Die GLs der 4. Generation erlauben eine sehr flexible Kontokodierung, durch die der Benutzer in die Lage versetzt wird, ein breites Spektrum von Datenelementen für die spätere Informationsaufbereitungs-Analyse bereitzustellen. Dabei werden die Daten entsprechend eines Mehrbuchkonzeptes in unterschiedlich perspektivierter Weise als Finanz- und Statistikdaten gespeichert und können dann in verschiedensten Kombinationen und Verdichtungen zur Erstellung von Einzelberichten oder mehreren Berichtszyklen genutzt werden.

Akzeptanz-Probleme für deutsche SW-Häuser

Dies schließt ein, daß Daten über eine flexible Schnittstellen-Anbindung aus Logistik- sowie Produktionsplanungs- und -steuerungssystemen eingespielt und dann mehrdimensional ausgewertet werden. Wichtig dabei ist, daß im GL neben der Verwaltung aktueller, finanzbuchhalterischer Werte gleichermaßen Planzahlen, Budgets und statistische Werte vorgehalten werden.

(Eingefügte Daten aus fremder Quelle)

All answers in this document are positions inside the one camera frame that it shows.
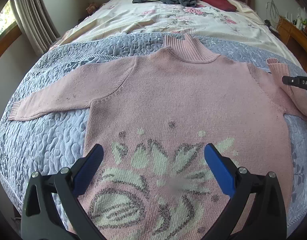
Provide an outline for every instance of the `bottle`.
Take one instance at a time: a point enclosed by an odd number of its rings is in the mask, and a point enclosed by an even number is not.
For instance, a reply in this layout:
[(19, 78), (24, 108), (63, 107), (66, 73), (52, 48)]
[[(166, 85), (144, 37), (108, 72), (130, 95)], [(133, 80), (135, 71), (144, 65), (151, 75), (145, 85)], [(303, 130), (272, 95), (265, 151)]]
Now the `bottle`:
[(299, 29), (299, 30), (300, 30), (300, 28), (301, 28), (301, 23), (302, 23), (302, 18), (301, 18), (300, 15), (298, 14), (298, 16), (297, 16), (297, 25), (296, 25), (296, 27), (297, 27), (297, 29)]

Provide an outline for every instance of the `curtain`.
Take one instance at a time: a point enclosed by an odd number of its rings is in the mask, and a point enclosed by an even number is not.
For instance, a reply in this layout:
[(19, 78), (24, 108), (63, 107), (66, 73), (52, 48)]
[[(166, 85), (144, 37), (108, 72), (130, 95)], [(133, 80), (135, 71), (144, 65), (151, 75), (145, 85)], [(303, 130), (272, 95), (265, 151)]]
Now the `curtain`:
[(16, 22), (38, 56), (60, 36), (53, 27), (42, 0), (10, 0)]

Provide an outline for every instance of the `bed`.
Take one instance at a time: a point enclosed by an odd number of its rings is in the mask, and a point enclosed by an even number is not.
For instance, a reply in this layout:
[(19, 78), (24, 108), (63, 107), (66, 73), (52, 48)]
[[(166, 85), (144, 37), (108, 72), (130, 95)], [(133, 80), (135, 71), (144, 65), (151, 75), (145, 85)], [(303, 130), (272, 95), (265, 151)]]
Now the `bed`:
[[(132, 4), (111, 0), (65, 35), (26, 74), (11, 97), (0, 121), (0, 181), (21, 213), (30, 175), (43, 175), (71, 167), (82, 157), (88, 109), (55, 112), (28, 122), (10, 122), (14, 101), (40, 90), (71, 70), (119, 57), (147, 55), (163, 46), (165, 35), (197, 37), (215, 53), (250, 62), (269, 71), (270, 57), (291, 66), (292, 75), (306, 75), (300, 63), (251, 9), (251, 0), (228, 0), (237, 12), (224, 12), (198, 1), (196, 8), (159, 1)], [(307, 122), (285, 115), (289, 127), (294, 182), (287, 212), (287, 234), (307, 213)], [(62, 221), (68, 226), (61, 203), (54, 196)]]

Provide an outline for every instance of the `floral bedsheet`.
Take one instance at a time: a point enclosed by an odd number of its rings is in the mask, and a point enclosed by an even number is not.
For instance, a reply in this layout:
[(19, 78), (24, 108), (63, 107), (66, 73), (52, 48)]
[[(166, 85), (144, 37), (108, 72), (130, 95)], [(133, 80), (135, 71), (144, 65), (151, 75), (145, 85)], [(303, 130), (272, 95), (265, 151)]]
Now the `floral bedsheet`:
[(229, 0), (237, 12), (225, 12), (197, 0), (196, 8), (163, 4), (160, 1), (133, 4), (111, 0), (92, 16), (68, 30), (51, 49), (70, 42), (93, 41), (130, 33), (190, 33), (242, 42), (278, 54), (301, 67), (251, 8)]

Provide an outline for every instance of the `sweater collar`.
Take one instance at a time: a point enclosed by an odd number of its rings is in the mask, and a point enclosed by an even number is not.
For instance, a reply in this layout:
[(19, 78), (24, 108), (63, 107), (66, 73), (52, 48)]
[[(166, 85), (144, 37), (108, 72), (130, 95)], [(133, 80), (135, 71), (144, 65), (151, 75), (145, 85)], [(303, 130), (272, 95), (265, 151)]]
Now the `sweater collar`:
[(207, 49), (197, 38), (193, 38), (188, 33), (183, 41), (166, 35), (165, 47), (185, 62), (209, 63), (220, 56)]

Solange deutsche Finanzbuchhaltungssysteme keine potentiell unbegrenzten Analysemöglichkeiten in Abhängigkeit von den organisatorischen Unternehmensstrukturen bieten, können echte Profit-Center-Konzepte in hiesigen Großunternehmen nicht verwirklicht werden. Da die lokalen Fibus den EG-Berichtsanforderungen nur unzureichend genügen und in internationalen Netzen eine Inselrolle einnehmen, müssen viele deutsche Softwarehäuser bei ihren Buchhaltungs-Paketen mit wachsenden Akzeptanz-Problemen rechnen.

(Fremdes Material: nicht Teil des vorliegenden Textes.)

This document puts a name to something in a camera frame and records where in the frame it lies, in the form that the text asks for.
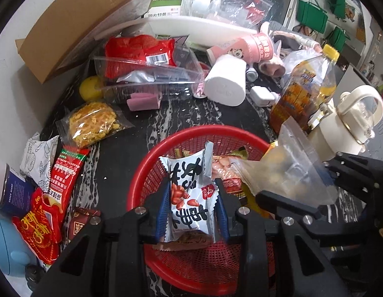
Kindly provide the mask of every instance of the table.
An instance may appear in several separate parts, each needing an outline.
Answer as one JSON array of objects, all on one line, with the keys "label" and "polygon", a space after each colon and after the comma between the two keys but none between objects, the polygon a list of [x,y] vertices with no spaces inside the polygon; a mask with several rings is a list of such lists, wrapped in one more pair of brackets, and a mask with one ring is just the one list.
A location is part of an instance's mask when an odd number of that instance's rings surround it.
[{"label": "table", "polygon": [[[42,131],[42,139],[56,135],[55,121],[82,105],[78,86],[84,78],[93,74],[94,66],[87,62],[81,74],[64,91]],[[261,75],[254,83],[249,83],[247,90],[254,85],[279,92],[277,84],[267,76]],[[267,122],[269,110],[256,107],[249,96],[237,107],[194,98],[162,102],[159,110],[143,112],[130,112],[126,105],[120,107],[135,127],[116,133],[92,146],[71,198],[71,205],[97,208],[107,219],[126,212],[128,186],[142,158],[157,143],[177,131],[203,124],[225,124],[249,131],[268,143],[276,139]],[[70,222],[70,206],[64,221],[65,228]],[[337,203],[321,208],[329,222],[351,222],[357,220],[362,211],[362,203],[339,189]],[[171,286],[149,268],[146,272],[151,296],[195,296]]]}]

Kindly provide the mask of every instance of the patterned white packet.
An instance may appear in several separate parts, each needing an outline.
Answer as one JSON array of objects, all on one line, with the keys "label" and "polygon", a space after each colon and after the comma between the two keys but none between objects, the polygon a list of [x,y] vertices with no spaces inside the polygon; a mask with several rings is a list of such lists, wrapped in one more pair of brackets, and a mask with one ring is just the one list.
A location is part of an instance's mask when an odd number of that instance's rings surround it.
[{"label": "patterned white packet", "polygon": [[212,181],[213,143],[191,156],[160,157],[170,175],[170,206],[164,242],[178,240],[185,231],[200,230],[215,238],[214,207],[218,188]]},{"label": "patterned white packet", "polygon": [[31,177],[43,192],[48,192],[50,186],[50,171],[57,144],[58,136],[48,141],[40,141],[39,133],[35,133],[26,142],[20,170],[24,175]]}]

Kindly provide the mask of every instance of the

Dies wird den amerikanischen Softwarehäusern mit ihren General-Ledger-Konzepten nicht automatisch zugute kommen: Erst wenn sie den deutschen Buchhaltern und Finanz- Managern zu zeigen vermögen, wie sich ihre Philosophie des "Financial Information Centre" unterm Strich rechnet, wird sich der deutsche Fibu-Dschungel lichten.